"Tell her she's a whore John Proctor!" Possibly one of my favourite lines in a play ever.
Trumped only by: "In truths that she learned, or in times that he cried. In bridges he burned, or in the way that she died." And possibly others that I can't remember right now.
In my English class we're watching The Great Gatsby. So combined this piece of Arthur Millers genius with that of F. Scott Fitzgerald to make, "Tell him she's a whore, Jay Gatsby!"
I have to write, preform, and edit a skit for my Psychology class. It's due on Tuesday.
I have work all week. This makes for writing and filming and editing a skit rather hard. But, it's based on Harry Potter, so that makes it a whole lot easier.
Okay, that's just a rant of what's going on in my mind. Now on to the deep stuff:
I've always been able to tell when people are being fake. Particularly people that would be deemed as professionals. Call it a gift, if you will. And, I'm pretty good at telling when my boss is stretching it a little.
"They don't pay me enough to babysit you guys."
"I love you guys. More than you'll ever know."
"Call me at any time, we'll chat. I'll take you to coffee. We'll have dinner. I'm here for you."
I've always thought, when he said those things, that he was being dramatic.
But, as a certain middle schooler who will remain nameless has gone through a tough break up, and I've always told the middle schoolers to shot me a text at any time and I'd help them out to the best of my ability, I'm starting to realize that I feel the way Matt talks.
I don't get paid anything, but I'm willing to be there.
I do love them. And I don't think they realize how much.
I've offered to take her out. Go for a smoothie. She calls me at ten o'clock to talk about her bible readings.
Maybe Matt isn't as dramatic as I make him out to be.
What does this mean? When I find myself constantly asking God, "God, just. Watch her. Please God. Just keep an eye on her. Give her the strength to make it through the day. Give her wisdom to make the right decisions. God, help her."

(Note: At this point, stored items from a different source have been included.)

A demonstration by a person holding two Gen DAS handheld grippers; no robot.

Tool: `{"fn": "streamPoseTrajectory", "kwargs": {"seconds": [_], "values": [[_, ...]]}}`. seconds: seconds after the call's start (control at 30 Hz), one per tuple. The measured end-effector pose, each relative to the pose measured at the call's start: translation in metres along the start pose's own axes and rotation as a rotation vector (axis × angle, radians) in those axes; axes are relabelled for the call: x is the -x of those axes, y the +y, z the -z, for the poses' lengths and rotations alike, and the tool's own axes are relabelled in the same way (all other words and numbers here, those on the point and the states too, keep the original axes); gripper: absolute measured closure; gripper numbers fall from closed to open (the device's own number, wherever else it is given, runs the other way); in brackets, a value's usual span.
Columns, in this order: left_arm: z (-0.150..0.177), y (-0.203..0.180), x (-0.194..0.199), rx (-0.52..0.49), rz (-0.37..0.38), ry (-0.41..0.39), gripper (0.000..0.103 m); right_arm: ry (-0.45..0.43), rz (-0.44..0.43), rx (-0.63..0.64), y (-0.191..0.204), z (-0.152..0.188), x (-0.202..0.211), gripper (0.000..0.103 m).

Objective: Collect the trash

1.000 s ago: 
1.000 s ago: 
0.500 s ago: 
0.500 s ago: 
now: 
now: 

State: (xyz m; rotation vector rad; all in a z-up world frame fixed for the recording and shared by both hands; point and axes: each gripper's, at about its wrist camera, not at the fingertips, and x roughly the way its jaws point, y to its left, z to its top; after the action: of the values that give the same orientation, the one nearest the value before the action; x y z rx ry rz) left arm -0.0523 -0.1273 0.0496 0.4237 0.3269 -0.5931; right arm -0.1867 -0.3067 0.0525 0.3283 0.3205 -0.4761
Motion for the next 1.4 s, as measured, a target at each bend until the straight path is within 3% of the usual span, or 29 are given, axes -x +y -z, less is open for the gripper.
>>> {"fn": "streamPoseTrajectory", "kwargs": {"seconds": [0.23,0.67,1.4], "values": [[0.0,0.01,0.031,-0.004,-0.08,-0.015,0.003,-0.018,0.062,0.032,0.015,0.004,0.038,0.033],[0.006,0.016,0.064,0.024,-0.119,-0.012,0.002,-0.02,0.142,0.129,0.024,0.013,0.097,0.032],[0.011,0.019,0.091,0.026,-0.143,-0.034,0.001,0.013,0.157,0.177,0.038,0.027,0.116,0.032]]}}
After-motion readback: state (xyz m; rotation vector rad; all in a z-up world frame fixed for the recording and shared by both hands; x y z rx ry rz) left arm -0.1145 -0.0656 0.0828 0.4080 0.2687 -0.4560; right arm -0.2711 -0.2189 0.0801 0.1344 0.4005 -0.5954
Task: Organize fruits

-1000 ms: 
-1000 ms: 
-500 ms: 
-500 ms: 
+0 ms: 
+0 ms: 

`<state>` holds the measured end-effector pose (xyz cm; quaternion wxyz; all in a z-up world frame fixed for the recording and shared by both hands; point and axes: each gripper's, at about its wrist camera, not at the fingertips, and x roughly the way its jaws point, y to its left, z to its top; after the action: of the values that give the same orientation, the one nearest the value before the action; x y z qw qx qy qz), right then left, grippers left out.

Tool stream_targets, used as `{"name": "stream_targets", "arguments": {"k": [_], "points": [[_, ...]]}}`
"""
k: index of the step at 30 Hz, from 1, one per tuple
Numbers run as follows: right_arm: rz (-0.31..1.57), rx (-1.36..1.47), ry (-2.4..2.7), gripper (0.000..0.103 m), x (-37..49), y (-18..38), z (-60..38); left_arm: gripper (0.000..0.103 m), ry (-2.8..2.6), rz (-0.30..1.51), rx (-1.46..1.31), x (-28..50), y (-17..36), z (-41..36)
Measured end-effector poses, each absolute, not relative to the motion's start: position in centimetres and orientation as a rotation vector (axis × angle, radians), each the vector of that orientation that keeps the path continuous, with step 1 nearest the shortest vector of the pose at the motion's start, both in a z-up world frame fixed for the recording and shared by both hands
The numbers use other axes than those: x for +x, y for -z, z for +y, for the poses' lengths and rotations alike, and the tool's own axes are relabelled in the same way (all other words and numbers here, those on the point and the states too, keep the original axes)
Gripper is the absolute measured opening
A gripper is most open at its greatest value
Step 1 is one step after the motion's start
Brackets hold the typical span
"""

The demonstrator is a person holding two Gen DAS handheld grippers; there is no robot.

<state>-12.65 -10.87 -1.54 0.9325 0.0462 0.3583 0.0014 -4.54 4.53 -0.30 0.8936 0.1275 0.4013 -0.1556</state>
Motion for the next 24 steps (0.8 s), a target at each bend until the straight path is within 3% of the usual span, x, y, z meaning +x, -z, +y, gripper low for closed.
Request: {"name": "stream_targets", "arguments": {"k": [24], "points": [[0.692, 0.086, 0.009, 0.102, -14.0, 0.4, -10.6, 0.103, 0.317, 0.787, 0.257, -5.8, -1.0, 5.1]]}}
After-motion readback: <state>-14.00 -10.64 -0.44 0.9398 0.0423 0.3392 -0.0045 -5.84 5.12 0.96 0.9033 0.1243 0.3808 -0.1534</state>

Now, I'm not saying that when I pray, I constantly ask God, "God, today help me. Make today a good day for me." But as a human being who knows she can be sufficiently selfish, I find myself in awe of the fact that something as simple as one of my youth getting dumped can help me realize how impacted I am by my job.
I told my best friends that I will never really be able to have a life of my own. I will live for my church, my youth, my God.
I know they can handle it. That's not my biggest concern; it's if I can.
DAYS UNTIL I LEAVE FOR PERU: 35
I know they can handle it. That's not my biggest concern; it's if I can.